Work required ▸ The output is the lines below from the one with "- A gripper" through the one with "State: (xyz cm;", both included, printed exactly and with no other line.

Data excerpt ▸
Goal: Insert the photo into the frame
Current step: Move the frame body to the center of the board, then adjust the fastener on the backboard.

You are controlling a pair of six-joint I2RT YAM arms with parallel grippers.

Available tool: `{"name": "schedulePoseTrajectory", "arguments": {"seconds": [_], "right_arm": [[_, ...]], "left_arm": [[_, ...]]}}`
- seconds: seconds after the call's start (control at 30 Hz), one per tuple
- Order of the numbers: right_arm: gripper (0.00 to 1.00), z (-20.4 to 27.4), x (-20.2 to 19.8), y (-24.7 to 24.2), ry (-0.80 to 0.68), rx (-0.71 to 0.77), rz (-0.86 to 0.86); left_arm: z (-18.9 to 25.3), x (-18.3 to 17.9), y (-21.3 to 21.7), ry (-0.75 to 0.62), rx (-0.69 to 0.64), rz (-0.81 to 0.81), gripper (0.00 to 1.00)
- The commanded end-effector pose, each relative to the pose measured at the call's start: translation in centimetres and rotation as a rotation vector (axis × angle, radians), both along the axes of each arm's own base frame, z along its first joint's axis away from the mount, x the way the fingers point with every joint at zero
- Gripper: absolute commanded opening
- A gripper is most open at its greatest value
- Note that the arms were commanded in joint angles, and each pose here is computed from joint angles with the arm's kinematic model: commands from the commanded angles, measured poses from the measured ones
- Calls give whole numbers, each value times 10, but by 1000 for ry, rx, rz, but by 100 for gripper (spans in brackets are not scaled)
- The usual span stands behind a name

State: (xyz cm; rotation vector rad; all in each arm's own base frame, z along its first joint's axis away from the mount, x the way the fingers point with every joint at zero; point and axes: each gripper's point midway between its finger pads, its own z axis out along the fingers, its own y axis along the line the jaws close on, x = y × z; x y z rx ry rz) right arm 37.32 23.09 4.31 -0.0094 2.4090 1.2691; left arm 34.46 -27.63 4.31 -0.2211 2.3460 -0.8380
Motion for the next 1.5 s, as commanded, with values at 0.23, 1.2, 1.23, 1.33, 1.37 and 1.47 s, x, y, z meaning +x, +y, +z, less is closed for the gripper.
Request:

Your response ▸
- A gripper is most open at its greatest value
- Note that the arms were commanded in joint angles, and each pose here is computed from joint angles with the arm's kinematic model: commands from the commanded angles, measured poses from the measured ones
- Calls give whole numbers, each value times 10, but by 1000 for ry, rx, rz, but by 100 for gripper (spans in brackets are not scaled)
- The usual span stands behind a name

State: (xyz cm; rotation vector rad; all in each arm's own base frame, z along its first joint's axis away from the mount, x the way the fingers point with every joint at zero; point and axes: each gripper's point midway between its finger pads, its own z axis out along the fingers, its own y axis along the line the jaws close on, x = y × z; x y z rx ry rz) right arm 37.32 23.09 4.31 -0.0094 2.4090 1.2691; left arm 34.46 -27.63 4.31 -0.2211 2.3460 -0.8380

No additional output will be given.